Euskal Herria es un puerto de llegada para quienes huyen de la guerra, el hambre o el desempleo. Lenguas y culturas embellecen la organización de lo disímil.
Mis rastamigos se van a enojar, pero a mí me gusta Babilonia. Me gusta que la torre se caiga y los idiomas se mezclen, aunque haya que hacer enojar a Dios. Nadie llegó aquí de vacaciones, está claro. Todos vinieron detrás del euro, delante de las balas o apretándose las tripas para que el hambre duela un poco menos. No hablo de las circunstancias, sino de la belleza que las circunstancias pueden crear.
Digo que disfruto abrir la ventana y escuchar que la gente pasa hablando con alguna tonada latinoamericana o en urdú, como Ahmed, que también habla inglés porque se pasó un buen tiempo laburando en Londres. Me gusta que el tipo que recién me vendió la camisa sea rumano y que otro rumano me haya enseñado que su idioma también es de origen latino, como el mío.

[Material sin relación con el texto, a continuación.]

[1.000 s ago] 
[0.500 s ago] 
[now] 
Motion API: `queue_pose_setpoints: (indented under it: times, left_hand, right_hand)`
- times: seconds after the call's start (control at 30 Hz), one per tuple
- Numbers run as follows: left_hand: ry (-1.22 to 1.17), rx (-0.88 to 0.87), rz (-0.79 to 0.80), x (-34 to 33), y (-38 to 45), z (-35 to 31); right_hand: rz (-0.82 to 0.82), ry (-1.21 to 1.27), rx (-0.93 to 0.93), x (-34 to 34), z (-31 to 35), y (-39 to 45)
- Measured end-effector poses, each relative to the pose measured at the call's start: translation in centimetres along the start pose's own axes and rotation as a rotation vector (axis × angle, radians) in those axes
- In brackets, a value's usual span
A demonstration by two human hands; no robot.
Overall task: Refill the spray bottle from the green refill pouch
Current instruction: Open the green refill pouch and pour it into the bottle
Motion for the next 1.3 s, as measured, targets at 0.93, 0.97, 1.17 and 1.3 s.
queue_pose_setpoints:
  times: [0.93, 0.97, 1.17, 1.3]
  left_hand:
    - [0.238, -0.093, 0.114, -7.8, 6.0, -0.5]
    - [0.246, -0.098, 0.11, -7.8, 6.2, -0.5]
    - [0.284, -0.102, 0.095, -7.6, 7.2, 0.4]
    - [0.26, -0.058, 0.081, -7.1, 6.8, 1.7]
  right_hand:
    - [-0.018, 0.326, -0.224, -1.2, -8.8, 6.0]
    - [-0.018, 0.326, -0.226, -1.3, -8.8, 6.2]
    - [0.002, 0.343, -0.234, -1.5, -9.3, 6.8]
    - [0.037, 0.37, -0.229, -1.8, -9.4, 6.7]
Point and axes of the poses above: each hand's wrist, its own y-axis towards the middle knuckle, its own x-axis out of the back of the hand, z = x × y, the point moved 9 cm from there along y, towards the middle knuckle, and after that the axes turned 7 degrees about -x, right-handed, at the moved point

Babilonia despierta la maravilla del encuentro aunque éste no haya sido del todo buscado. Ahora mismo, tres africanos pasan delante de mí riéndose presumiblemente en yoruba, hausa o alguna otra lengua que me resulta indescifrable, y supongo que en la verdulería de la china habrá algún marroquí o sirio recién llegado, obnubilado con todo lo que puede comprarse con cinco euros.
Mientras tanto, yo escribo en castellano y pienso en argentino: me acuerdo de la china que saca cuentas, repone mercaderías y habla por celular con una versatilidad increíble. Cuando se despide de sus clientes, les dice: “agul, agul” porque, como se sabe, a los chinos la historia les ha dado de todo, menos la erre. La china les quiere decir “agur”, que significa adiós, pero en euskera.